Back in February and March, we were basically living in a $4.00 to $5.00 prompt month world. It’s especially important to note that the February 2022 expiration featured a massive last-hour increase before expiration with a sell-off the next day — which smelled very much like a short squeeze at expiration. Even the $4.00+ range was concerning considering $2.00 to $4.00 had been the norm for a multi-year period. 

 

Prices are Still Climbing

 

Obviously anyone reading this commentary is aware that $4.00 to $5.00 sounds like a dream right now for the rest of calendar year 2022 and early 2023. The reality is, we’re actually trending closer to $10.00 than $6.00. The assault upwards kicked into high gear throughout April and May.  As recently as the week of June 6, we have seen settlements north of $9.00 and intra-day trading around $9.50.  We have not yet, however, traded at the $10.00 mark.

 

To be clear, the price conversation thus far has been limited to the prompt-month.
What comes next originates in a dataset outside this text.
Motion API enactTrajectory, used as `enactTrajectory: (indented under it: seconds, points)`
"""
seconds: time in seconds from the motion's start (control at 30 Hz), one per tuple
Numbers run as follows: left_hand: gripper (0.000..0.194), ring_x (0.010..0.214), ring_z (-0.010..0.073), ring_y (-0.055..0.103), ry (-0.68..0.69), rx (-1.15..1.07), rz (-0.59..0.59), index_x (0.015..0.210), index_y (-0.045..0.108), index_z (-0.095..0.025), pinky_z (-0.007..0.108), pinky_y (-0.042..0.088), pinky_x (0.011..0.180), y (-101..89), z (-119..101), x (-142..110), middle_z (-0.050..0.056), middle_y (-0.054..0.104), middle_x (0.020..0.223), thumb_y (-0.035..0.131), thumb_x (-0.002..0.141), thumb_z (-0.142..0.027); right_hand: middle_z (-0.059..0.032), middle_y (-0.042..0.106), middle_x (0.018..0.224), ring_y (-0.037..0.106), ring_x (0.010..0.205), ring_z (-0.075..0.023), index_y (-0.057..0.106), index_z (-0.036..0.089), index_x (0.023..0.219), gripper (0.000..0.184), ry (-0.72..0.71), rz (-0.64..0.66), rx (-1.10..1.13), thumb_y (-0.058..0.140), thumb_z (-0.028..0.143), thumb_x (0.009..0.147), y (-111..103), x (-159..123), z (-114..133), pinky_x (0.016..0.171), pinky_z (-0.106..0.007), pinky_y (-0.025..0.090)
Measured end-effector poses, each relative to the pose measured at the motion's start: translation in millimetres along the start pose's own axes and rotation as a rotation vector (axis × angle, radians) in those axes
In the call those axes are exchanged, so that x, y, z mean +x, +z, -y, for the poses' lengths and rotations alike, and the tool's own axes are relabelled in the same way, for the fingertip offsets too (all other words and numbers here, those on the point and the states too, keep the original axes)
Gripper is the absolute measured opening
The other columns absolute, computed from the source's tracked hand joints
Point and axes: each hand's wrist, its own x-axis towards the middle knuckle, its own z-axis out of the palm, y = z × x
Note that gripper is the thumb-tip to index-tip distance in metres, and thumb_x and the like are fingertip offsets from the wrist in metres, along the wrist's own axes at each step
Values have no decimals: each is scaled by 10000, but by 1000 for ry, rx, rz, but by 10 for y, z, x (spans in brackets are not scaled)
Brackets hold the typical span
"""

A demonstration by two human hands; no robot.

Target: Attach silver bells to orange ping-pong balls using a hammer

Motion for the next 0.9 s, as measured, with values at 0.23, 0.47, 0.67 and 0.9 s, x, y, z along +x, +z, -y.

The prompt-month and near-winter have been the most volatile, but the outer years have not been immune either. Looking at winter prices for 2024-2025 (3 winters out from now), natural gas was trading around $3.40 at the beginning of the calendar year. When the prompt-month moved north of $5.00, the outer-winter prices moved closer to $4.00.  As prompt-month pricing continued to surge over the past two months, we’ve seen outer-winter prices jump towards $5.00. It’s certainly disappointing for end-users to see a $1.50+ increase in outer-year prices, but this pales in comparison to the prompt-month increases and $5.00 is still highly attractive when comparing the two.

 

So Why Has the Market Kept Rising? 

 

Certainly the geopolitical environment and greater economy play a role. With crude surging and prices at the pump reaching scary levels, it’s not surprising that other commodities are also on the rise. To no one’s surprise, the war in Ukraine is playing a meaningful role. With the world turning against Russia, the country’s natural gas exports are no longer welcome — which means this supply needs to be replaced by other sources.  In short, the Ukraine-Russia geopolitical situation is impacting the supply and demand landscape for energy.

 

It’s worth noting, however, that increased European demand for energy may not impact U.S. prices as much as one would have thought. The reason is because the U.S. is capped in our liquified natural gas exporting capability right now, and adding more capability is a large capital investment that takes significant time. While we are undertaking projects necessary to expand capabilities, we are currently exporting the maximum so incremental new international demand should not realistically matter to the current U.S. supply and demand picture.

 

Simple Supply and Demand

 

While crude is helping to drive prices higher, and maybe Russia not so much, ultimately supply and demand still matter significantly. The EIA chart included below is a great insight to understand the situation.  We clearly see the year-over-year rise in demand, represented in red, with most of the recent years’ increases due to exports in pink as opposed to consumption in maroon. The blue represents supply and the light blue portion indicates imports we take from Canada, which are relatively constant. That leaves the daily production, in darker blue, as the key factor that must increase and keep pace with demand. 

 

As we can see in this chart and our production graph, daily production is near an all-time high. The concern, however, is that to maintain ample storage, production needs to be reaching new peaks in the same way as demand. The fact that production is holding relatively steady, and not making meaningful increases, is likely the primary driver of recent price increases in energy. Sustained elevation in production can help alleviate the concern and would likely result in lower prices.

 

 

The above comments regarding the NYMEX futures market are for illustration purposes only and the sole opinion of the author and not IGS Energy, its officers or its employees. Neither the author nor IGS Energy shall be liable for any information contained herein. This communication is no way intended to provide guidance or recommendations as to the value of or advisability of trading in any contract of sale of a commodity for future delivery, security futures product, or swap.